- [EXERCISE PROMPT]: Write out the lines starting at the one that holds "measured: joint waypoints" and ending with the final line of the data, exactly and with no others.
___
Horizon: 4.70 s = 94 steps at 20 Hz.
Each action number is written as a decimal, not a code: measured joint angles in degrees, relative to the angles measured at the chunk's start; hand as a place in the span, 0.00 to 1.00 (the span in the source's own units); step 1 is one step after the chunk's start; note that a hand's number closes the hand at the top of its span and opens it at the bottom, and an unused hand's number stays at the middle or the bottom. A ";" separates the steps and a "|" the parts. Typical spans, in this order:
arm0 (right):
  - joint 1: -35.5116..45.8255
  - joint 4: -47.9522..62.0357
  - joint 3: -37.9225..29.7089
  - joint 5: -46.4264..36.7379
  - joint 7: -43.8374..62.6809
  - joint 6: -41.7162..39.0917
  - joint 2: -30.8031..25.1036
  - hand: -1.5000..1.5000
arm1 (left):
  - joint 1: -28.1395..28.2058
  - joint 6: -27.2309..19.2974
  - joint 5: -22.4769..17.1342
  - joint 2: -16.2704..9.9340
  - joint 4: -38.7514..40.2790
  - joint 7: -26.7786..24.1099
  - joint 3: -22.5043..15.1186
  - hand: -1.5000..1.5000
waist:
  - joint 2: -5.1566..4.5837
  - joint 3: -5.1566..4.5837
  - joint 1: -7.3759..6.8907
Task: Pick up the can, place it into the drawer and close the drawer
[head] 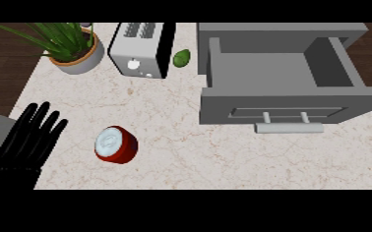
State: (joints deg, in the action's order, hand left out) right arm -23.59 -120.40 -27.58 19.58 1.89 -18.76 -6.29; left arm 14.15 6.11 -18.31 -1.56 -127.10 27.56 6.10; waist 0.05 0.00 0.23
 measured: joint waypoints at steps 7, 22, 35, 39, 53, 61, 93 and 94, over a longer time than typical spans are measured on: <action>-0.92 -2.44 -2.08 1.62 2.31 -1.97 0.85 0.00 | -2.48 -3.09 6.20 1.15 7.88 -5.15 -4.57 0.00 | -0.02 0.01 0.04; -0.04 -3.95 -6.92 3.94 5.10 -5.72 2.53 0.00 | -0.96 -3.31 10.38 1.41 26.21 -22.98 -4.21 0.00 | -0.01 -0.01 -0.06; -0.19 -3.80 -12.43 7.86 6.89 -10.10 2.21 0.00 | -5.38 -0.76 10.16 -0.83 45.49 -35.27 1.55 0.00 | -0.03 -0.01 0.04; 0.89 -4.43 -13.16 8.62 8.78 -9.83 1.97 0.00 | -6.10 0.89 10.01 -1.11 51.19 -39.00 2.04 0.00 | -0.04 -0.02 0.01; 0.85 -5.90 -16.27 10.70 10.84 -12.96 4.17 0.00 | -14.52 2.87 8.93 -1.05 69.62 -47.77 4.06 0.00 | -0.03 -0.02 0.10; 0.31 -6.33 -16.04 10.39 11.23 -13.62 5.12 0.00 | -19.22 6.36 4.92 -1.56 75.39 -48.25 5.49 1.00 | -0.02 -0.01 0.15; -1.60 -11.72 -14.69 13.47 14.47 -9.36 5.54 0.00 | -33.51 -9.85 0.70 0.68 52.25 -32.65 -2.78 1.00 | 0.05 0.01 0.09; -1.76 -11.74 -14.56 13.45 14.32 -9.23 5.70 0.00 | -34.05 -10.59 1.00 0.59 51.23 -31.65 -3.02 1.00 | 0.05 0.01 0.10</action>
State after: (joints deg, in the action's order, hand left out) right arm -25.36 -132.13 -42.14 33.03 16.21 -27.99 -0.59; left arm -19.91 -4.48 -17.30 -0.96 -75.87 -4.08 3.08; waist 0.10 0.00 0.33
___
- [ANSWER SPACE]:
 measured: joint waypoints at steps 7, 22, 35, 39, 53, 61, 93 and 94, over a longer time than typical spans are measured on: <action>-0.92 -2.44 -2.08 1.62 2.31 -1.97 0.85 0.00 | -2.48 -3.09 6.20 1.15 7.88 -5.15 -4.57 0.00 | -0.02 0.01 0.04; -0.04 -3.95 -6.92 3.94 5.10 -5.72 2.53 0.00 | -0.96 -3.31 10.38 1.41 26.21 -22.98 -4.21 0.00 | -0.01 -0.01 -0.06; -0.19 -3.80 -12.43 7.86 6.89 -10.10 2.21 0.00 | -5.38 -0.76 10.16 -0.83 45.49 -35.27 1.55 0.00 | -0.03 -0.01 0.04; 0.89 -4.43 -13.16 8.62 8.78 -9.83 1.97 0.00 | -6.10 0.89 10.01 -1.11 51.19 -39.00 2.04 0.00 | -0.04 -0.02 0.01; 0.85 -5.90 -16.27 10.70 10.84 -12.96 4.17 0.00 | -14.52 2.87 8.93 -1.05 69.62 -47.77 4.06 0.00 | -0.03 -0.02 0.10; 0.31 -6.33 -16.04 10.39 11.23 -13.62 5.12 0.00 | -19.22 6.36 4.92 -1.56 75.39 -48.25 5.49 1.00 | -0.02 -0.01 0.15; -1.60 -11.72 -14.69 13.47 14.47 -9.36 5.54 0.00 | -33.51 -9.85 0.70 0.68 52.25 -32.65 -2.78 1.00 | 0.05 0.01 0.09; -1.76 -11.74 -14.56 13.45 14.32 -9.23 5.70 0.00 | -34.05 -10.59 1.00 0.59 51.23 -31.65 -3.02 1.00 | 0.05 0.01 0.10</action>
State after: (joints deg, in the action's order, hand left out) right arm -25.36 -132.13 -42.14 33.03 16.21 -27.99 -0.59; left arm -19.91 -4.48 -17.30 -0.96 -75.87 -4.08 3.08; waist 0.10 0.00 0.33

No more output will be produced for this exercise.